Under these conditions, the National Party was brought to power to block any unified movement of black and other workers against capitalist rule. It also made a populist pitch to lower-class “whites,” especially Boers (descendants of the Dutch colonists), playing to fears that their social position would deteriorate further without racial separation.
The National Party convened the Sauer Commission, which had, in 1948, welcomed a “theory” propounded by Hendrik Verwoerd, calling for sweeping legislative and physical separation of the “races.” No longer would separation be confined to racially-based schools and institutions—it would extend to a vast array of legislation, and measures to fully separate the “white” and African population while exploiting black labor.
The July 1949 marriages act was followed by the 1950 Population Registration law. It required everyone to register as “white,” “black” or “mixed,” with a separate category for South Asian residents later added, forming the basis for a raft of discriminatory and racialist measures. The Immorality Acts of the same year formally outlawed sexual relations between “white” and “non-white” South Africans.
100 years ago: Tungus Republic declared in Soviet Siberia
On July 14, 1924, anti-Soviet elements declared the independence of a state called the Tungus Republic, formed from parts of the Okhotsk region of the Russian Far East and the Yakut Autonomous Soviet Socialist Republic created in 1922 (today the Republic of Sakha, within Russia).
In a statement of independence, a meeting of an “All-Tungus Congress of the Okhotsk coast and surroundings” at the capital of Ayan, a port town on the Sea of Okhotsk, about 2,500 kilometers (about 1,500 miles) north of Vladivostok, appealed to the imperialist-dominated League of Nations “as powerful defenders of small nationalities on a global scale” to save them from the “common enemy of world nationalism—Russian communism.”
In May and June, rebels under the leadership of Mikhail Artemyev had captured the territory, killing Soviet officials in Ayan. A Provisional Central Tungus National Government was established in Nelkan. The region had been the last redoubt of the counterrevolutionary White armies until as late as 1923.
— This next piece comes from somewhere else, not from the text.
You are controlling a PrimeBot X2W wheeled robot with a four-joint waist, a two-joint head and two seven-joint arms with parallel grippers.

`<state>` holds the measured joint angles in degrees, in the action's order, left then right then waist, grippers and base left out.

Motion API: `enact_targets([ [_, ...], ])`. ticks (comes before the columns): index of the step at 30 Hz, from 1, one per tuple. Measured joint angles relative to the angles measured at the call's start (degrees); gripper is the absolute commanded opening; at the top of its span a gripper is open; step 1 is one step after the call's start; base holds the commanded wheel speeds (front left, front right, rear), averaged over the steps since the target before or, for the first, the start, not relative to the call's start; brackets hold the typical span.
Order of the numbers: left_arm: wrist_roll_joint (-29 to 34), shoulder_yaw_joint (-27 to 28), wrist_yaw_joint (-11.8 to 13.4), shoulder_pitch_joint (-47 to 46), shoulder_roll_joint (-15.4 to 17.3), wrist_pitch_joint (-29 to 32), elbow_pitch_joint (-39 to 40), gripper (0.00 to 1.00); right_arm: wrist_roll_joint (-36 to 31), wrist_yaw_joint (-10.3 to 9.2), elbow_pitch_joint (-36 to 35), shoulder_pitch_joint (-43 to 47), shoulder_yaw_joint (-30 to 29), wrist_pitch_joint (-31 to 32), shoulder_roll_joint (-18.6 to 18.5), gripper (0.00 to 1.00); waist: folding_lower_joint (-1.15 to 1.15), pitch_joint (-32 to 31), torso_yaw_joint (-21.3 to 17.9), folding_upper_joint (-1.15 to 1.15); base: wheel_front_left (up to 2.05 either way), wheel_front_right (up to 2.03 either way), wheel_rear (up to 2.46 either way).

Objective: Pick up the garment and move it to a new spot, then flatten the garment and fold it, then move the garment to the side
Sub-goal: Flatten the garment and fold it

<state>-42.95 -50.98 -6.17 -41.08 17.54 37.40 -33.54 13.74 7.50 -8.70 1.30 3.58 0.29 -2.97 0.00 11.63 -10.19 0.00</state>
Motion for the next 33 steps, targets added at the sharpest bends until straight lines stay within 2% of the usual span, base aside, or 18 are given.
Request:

Artemyev had been appointed as a Red Army commissar in the Yakut region in 1920 but had defected to the White detachments of Mikhail Korobeinikov in 1922. Artemyev later served as a White guerilla with Anatoly Pepelyayev who terrorized the Russian Far East and was defeated at Ayan in June 1923 by the Red Army under the leadership of the Latvian Bolshevik Ivan Strod, in what was perhaps the last major engagement of the Russian Civil War.
The Tungus Republic lasted until July 18, 1925, when a peace agreement was brokered between Strod and Artemyev, when rebels laid down their arms. According to the agreement, Artemyev was amnestied but by 1927 he was operating as a White guerilla again. He was captured and sentenced to death by Soviet authorities in 1928. In 1999, the Sakha Republic rehabilitated him. Strod was murdered by Stalin in the “Latvian Operation,” a part of the political genocide of Bolsheviks in 1937.